TO DO =
Word for word, set down every line of the entries below from the line with "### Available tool" to the line with "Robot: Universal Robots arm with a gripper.", including both, and no other line.

Stored data entries
######
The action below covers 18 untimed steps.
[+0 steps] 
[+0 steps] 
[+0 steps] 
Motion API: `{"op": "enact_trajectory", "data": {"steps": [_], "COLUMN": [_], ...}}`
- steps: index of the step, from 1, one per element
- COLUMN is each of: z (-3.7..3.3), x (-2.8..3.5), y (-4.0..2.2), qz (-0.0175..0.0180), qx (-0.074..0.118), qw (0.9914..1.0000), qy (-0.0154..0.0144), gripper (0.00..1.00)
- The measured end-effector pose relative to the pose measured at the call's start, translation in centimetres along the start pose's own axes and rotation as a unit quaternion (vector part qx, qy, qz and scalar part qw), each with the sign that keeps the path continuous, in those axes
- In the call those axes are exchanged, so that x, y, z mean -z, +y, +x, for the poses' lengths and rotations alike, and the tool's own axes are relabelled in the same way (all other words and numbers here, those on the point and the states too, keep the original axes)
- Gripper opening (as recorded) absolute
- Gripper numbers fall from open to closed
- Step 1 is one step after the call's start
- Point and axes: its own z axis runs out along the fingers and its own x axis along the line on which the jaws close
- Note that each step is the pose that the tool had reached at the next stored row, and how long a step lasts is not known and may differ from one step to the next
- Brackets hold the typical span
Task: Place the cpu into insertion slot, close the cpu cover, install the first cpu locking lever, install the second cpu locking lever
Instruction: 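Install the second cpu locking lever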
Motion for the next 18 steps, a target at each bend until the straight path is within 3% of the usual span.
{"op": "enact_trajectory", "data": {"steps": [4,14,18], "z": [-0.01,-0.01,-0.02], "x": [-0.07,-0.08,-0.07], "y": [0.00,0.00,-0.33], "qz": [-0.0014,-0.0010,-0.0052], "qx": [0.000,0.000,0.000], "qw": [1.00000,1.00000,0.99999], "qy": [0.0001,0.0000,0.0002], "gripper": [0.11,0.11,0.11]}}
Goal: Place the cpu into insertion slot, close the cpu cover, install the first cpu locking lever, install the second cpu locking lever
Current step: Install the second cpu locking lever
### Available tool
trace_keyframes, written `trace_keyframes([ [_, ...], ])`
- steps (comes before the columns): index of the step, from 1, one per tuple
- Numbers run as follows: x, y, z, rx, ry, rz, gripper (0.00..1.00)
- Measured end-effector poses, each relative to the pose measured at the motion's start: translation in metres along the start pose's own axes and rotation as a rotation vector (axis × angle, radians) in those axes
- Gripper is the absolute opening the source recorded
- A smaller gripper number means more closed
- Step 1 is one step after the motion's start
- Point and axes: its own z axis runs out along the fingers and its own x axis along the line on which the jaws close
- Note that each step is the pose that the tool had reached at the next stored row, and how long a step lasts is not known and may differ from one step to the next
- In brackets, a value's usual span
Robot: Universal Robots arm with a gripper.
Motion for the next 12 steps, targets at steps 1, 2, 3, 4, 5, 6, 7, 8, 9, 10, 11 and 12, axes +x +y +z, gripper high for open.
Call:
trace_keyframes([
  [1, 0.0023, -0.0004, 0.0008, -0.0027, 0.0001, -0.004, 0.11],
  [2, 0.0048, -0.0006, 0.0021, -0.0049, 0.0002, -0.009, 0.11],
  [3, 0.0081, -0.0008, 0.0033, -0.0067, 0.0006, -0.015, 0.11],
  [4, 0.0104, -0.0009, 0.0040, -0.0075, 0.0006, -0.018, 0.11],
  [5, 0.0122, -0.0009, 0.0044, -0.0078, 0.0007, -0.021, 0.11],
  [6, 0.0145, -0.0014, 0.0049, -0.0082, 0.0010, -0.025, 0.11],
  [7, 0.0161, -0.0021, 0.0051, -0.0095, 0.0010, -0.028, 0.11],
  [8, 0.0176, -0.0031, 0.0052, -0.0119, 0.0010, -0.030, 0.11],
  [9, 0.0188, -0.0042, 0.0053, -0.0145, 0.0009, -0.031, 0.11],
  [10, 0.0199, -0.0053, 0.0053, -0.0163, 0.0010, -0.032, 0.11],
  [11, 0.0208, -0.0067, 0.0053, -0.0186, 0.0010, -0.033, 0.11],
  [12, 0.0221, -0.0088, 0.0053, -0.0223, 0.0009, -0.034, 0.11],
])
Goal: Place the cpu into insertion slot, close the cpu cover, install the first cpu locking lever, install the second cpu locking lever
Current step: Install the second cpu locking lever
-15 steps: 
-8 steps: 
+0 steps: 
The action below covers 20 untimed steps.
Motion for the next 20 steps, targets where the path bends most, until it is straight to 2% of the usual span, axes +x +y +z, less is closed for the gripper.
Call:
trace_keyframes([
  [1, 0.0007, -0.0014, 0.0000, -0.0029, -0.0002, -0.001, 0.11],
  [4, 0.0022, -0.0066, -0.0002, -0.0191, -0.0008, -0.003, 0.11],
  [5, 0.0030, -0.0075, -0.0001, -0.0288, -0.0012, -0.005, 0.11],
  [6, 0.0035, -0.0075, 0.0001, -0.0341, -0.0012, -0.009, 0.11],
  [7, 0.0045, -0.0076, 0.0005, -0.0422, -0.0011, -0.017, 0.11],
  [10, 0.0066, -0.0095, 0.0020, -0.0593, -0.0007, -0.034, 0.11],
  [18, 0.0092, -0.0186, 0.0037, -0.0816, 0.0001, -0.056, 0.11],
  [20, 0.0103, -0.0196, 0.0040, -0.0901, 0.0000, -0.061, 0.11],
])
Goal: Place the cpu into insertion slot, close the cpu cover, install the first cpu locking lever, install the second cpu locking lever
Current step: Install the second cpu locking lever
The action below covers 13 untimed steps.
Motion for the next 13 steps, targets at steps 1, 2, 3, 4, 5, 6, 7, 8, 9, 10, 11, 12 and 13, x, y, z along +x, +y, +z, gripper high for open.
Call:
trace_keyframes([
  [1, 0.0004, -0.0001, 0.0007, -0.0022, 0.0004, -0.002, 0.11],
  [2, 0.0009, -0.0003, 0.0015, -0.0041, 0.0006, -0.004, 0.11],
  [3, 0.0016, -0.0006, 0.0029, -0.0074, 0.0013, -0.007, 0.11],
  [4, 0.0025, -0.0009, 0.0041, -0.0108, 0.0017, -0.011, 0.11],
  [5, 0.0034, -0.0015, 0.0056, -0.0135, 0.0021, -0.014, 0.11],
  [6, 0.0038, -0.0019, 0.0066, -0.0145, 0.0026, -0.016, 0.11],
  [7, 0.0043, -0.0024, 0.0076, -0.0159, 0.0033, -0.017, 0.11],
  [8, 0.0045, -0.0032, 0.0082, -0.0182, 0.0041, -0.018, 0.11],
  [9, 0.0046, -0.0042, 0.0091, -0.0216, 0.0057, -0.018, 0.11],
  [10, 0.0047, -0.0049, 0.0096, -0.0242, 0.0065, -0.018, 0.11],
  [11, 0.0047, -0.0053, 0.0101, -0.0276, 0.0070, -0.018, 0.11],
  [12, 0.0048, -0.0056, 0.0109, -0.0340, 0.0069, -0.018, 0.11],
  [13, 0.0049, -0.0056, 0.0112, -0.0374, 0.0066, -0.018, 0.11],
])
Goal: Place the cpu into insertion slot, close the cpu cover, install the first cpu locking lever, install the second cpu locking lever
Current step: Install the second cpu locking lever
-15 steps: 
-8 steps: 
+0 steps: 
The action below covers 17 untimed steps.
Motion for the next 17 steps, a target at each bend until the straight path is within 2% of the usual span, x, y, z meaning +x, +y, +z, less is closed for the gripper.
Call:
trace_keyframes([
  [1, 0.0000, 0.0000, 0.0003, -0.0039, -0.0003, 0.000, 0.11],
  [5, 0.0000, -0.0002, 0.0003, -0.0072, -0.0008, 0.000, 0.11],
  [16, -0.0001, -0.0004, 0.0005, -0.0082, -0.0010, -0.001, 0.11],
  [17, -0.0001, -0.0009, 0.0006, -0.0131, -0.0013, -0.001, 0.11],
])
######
TASK SOLUTION =
### Available tool
trace_keyframes, written `trace_keyframes([ [_, ...], ])`
- steps (comes before the columns): index of the step, from 1, one per tuple
- Numbers run as follows: x, y, z, rx, ry, rz, gripper (0.00..1.00)
- Measured end-effector poses, each relative to the pose measured at the motion's start: translation in metres along the start pose's own axes and rotation as a rotation vector (axis × angle, radians) in those axes
- Gripper is the absolute opening the source recorded
- A smaller gripper number means more closed
- Step 1 is one step after the motion's start
- Point and axes: its own z axis runs out along the fingers and its own x axis along the line on which the jaws close
- Note that each step is the pose that the tool had reached at the next stored row, and how long a step lasts is not known and may differ from one step to the next
- In brackets, a value's usual span
Robot: Universal Robots arm with a gripper.

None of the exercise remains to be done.